## Exercise details:
When writing out the listing below, reproduce every word exactly and skip the pictures.

## Input data:
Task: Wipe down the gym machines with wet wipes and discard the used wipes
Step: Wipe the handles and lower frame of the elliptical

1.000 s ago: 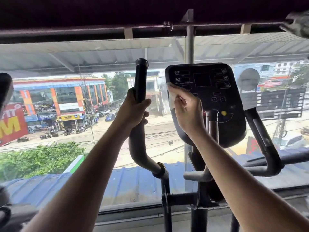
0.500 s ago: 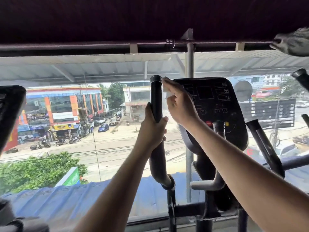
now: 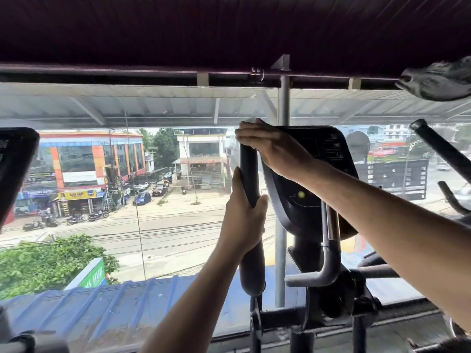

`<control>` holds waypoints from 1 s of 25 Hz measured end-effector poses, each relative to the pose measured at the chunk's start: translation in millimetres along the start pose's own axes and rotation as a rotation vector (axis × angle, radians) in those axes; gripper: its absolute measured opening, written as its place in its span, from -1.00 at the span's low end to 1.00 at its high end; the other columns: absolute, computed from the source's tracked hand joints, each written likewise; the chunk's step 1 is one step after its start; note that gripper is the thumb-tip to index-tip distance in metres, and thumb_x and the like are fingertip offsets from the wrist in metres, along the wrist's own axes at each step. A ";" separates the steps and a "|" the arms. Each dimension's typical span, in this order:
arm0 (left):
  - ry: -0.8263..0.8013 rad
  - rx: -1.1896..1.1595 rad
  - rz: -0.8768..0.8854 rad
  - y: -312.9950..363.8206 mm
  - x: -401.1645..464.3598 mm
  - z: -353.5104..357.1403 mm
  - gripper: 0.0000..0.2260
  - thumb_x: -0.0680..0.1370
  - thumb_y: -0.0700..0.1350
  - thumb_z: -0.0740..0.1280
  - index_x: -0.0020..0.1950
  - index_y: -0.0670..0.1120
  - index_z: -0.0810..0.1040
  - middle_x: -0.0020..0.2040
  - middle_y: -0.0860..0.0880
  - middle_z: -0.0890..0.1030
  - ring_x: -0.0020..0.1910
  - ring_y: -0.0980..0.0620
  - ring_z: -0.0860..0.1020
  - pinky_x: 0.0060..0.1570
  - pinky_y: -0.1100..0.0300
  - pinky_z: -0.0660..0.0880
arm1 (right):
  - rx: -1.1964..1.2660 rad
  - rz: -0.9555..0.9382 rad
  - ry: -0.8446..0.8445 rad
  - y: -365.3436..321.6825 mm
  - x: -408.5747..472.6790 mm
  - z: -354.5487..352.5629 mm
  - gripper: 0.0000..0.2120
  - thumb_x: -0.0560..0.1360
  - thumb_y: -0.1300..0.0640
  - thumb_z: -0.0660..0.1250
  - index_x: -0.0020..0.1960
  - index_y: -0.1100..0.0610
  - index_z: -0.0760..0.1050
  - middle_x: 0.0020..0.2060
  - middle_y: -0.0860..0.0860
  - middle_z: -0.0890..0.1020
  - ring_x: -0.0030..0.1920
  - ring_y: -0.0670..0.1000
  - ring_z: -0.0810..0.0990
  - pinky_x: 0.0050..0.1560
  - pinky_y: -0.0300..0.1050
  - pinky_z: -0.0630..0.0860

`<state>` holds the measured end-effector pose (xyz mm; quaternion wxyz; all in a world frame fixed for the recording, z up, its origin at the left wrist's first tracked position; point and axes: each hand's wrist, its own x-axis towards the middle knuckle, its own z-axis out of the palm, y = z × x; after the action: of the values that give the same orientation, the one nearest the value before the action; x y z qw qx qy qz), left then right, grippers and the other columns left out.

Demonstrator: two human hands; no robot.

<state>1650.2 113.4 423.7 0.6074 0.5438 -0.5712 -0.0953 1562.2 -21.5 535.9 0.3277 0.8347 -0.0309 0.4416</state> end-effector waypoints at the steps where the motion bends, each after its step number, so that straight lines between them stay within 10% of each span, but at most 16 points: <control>1: 0.001 0.012 0.005 -0.2 -2.0 0.3 -0.30 0.65 -0.08 0.31 0.68 0.08 0.00 -0.11 0.03 0.59 -0.37 0.13 0.59 -0.29 0.00 0.64 | -0.001 -0.039 -0.074 2.7 10.6 -2.6 -0.66 0.45 0.53 0.38 0.19 0.35 0.63 0.18 0.24 0.67 0.31 0.21 0.59 0.52 0.07 0.27; 8: 0.005 0.034 0.006 -0.5 -12.7 -0.7 -0.30 0.64 -0.04 0.30 0.67 0.14 -0.02 0.13 -0.10 0.62 -0.18 0.01 0.64 -0.12 -0.09 0.66 | 0.336 0.518 -0.556 -11.8 81.1 -38.9 -0.65 0.59 0.30 0.12 -0.13 0.14 0.66 -0.18 -0.05 0.67 -0.16 -0.12 0.62 -0.13 -0.24 0.53; 15: 0.013 -0.005 0.006 -10.5 -11.8 2.1 -0.30 0.60 0.04 0.29 0.64 0.26 -0.02 0.30 -0.22 0.59 0.15 -0.21 0.64 0.10 -0.21 0.63 | 0.970 1.193 -0.130 -9.8 46.0 -36.2 -0.75 0.60 0.36 0.17 -0.01 0.29 0.64 -0.15 0.22 0.69 -0.18 0.12 0.69 -0.23 -0.04 0.68; 18: 0.002 0.010 0.025 -15.0 -9.3 2.7 -0.30 0.57 0.08 0.27 0.61 0.30 -0.04 0.34 -0.26 0.56 0.24 -0.29 0.60 0.18 -0.27 0.59 | 0.809 1.074 0.088 -25.1 26.7 -28.7 -0.74 0.61 0.32 0.24 -0.12 0.17 0.67 -0.13 0.23 0.71 -0.08 0.15 0.72 -0.04 0.03 0.71; 21: 0.003 0.016 0.041 -20.0 -10.4 4.5 -0.27 0.56 0.11 0.26 0.61 0.31 -0.09 0.34 -0.23 0.57 0.21 -0.26 0.61 0.15 -0.25 0.60 | 0.427 0.774 0.175 -37.5 13.7 -24.7 -0.81 0.63 0.21 0.33 0.17 0.18 0.67 0.00 0.00 0.76 -0.01 -0.15 0.70 0.15 -0.08 0.63; 25: -0.037 -0.049 0.061 -29.8 -15.9 6.1 -0.23 0.64 0.00 0.30 0.66 0.25 -0.15 0.38 -0.27 0.51 0.02 -0.17 0.65 -0.26 0.17 0.61 | 0.222 0.430 0.152 -55.9 -3.7 -13.7 -0.76 0.62 0.24 0.33 0.24 0.16 0.66 0.08 -0.01 0.73 0.23 -0.03 0.64 0.27 -0.06 0.57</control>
<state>1655.2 110.1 389.9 0.6126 0.5091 -0.5961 -0.1005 1569.2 29.2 509.5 0.1341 0.8040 -0.1343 0.5634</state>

## Result:
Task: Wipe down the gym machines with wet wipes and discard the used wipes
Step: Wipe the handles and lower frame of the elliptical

1.000 s ago: 
0.500 s ago: 
now: 

`<control>` holds waypoints from 1 s of 25 Hz measured end-effector poses, each relative to the pose measured at the chunk's start: translation in millimetres along the start pose's own axes and rotation as a rotation vector (axis × angle, radians) in those axes; gripper: its absolute measured opening, written as its place in its span, from -1.00 at the span's low end to 1.00 at its high end; the other columns: absolute, computed from the source's tracked hand joints, each written likewise; the chunk's step 1 is one step after its start; note that gripper is the thumb-tip to index-tip distance in metres, and thumb_x and the like are fingertip offsets from the wrist in metres, along the wrist's own axes at each step. A ";" separates the steps and a "|" the arms. Each dimension's typical span, in this order:
arm0 (left):
  - ry: -0.8263..0.8013 rad
  - rx: -1.1896..1.1595 rad
  - rz: -0.8768..0.8854 rad
  - y: -312.9950..363.8206 mm
  - x: -401.1645..464.3598 mm
  - z: -353.5104..357.1403 mm
  - gripper: 0.0000..0.2260
  - thumb_x: -0.0680..0.1370
  - thumb_y: -0.0700..0.1350
  - thumb_z: -0.0740..0.1280
  - index_x: -0.0020..0.1950
  - index_y: -0.0670..0.1120
  - index_z: -0.0810..0.1040
  - middle_x: -0.0020..0.2040
  - middle_y: -0.0860..0.0880
  - middle_z: -0.0890..0.1030
  - ring_x: -0.0020..0.1910
  - ring_y: -0.0980..0.0620
  - ring_z: -0.0860..0.1020
  - pinky_x: 0.0060..0.1570
  - pinky_y: -0.1100..0.0300
  - pinky_z: -0.0660..0.0880
arm1 (right):
  - rx: -1.1964..1.2660 rad
  - rz: -0.9555..0.9382 rad
  - ry: -0.8446..0.8445 rad
  - y: -365.3436..321.6825 mm
  - x: -408.5747..472.6790 mm
  - z: -354.5487..352.5629 mm
  - gripper: 0.0000..0.2120
  - thumb_x: -0.0560..0.1360
  - thumb_y: -0.1300..0.0640
  - thumb_z: -0.0660..0.1250
  - index_x: -0.0020..0.1960
  - index_y: -0.1100..0.0610
  - index_z: -0.0760..0.1050
  - middle_x: 0.0020..0.2060
  - middle_y: -0.0860..0.0860
  - middle_z: -0.0890..0.1020
  - ring_x: -0.0030..0.1920
  - ring_y: -0.0670..0.1000
  - ring_z: -0.0810..0.0990
  - pinky_x: 0.0050..0.1560
  - pinky_y: -0.0300..0.1050
  - pinky_z: -0.0630..0.0860

`<state>` holds the measured end-effector pose (xyz mm; quaternion wxyz; all in a world frame fixed for the recording, z up, its origin at the left wrist's first tracked position; point and axes: each hand's wrist, its own x-axis towards the middle knuckle, its own z-axis out of the palm, y = z × x; after the action: of the values that give the same orientation, the one nearest the value before the action; x y z qw qx qy qz), left then right, grippers and the other columns left out.

Demonstrator: two human hands; no robot.

<state>1650.2 113.4 423.7 0.6074 0.5438 -0.5712 -0.0953 1562.2 -21.5 535.9 0.3277 0.8347 -0.0309 0.4416</state> end-effector waypoints at the steps where the motion bends, each after its step number, so that straight lines between them stay within 10% of each span, but at most 16 points: <control>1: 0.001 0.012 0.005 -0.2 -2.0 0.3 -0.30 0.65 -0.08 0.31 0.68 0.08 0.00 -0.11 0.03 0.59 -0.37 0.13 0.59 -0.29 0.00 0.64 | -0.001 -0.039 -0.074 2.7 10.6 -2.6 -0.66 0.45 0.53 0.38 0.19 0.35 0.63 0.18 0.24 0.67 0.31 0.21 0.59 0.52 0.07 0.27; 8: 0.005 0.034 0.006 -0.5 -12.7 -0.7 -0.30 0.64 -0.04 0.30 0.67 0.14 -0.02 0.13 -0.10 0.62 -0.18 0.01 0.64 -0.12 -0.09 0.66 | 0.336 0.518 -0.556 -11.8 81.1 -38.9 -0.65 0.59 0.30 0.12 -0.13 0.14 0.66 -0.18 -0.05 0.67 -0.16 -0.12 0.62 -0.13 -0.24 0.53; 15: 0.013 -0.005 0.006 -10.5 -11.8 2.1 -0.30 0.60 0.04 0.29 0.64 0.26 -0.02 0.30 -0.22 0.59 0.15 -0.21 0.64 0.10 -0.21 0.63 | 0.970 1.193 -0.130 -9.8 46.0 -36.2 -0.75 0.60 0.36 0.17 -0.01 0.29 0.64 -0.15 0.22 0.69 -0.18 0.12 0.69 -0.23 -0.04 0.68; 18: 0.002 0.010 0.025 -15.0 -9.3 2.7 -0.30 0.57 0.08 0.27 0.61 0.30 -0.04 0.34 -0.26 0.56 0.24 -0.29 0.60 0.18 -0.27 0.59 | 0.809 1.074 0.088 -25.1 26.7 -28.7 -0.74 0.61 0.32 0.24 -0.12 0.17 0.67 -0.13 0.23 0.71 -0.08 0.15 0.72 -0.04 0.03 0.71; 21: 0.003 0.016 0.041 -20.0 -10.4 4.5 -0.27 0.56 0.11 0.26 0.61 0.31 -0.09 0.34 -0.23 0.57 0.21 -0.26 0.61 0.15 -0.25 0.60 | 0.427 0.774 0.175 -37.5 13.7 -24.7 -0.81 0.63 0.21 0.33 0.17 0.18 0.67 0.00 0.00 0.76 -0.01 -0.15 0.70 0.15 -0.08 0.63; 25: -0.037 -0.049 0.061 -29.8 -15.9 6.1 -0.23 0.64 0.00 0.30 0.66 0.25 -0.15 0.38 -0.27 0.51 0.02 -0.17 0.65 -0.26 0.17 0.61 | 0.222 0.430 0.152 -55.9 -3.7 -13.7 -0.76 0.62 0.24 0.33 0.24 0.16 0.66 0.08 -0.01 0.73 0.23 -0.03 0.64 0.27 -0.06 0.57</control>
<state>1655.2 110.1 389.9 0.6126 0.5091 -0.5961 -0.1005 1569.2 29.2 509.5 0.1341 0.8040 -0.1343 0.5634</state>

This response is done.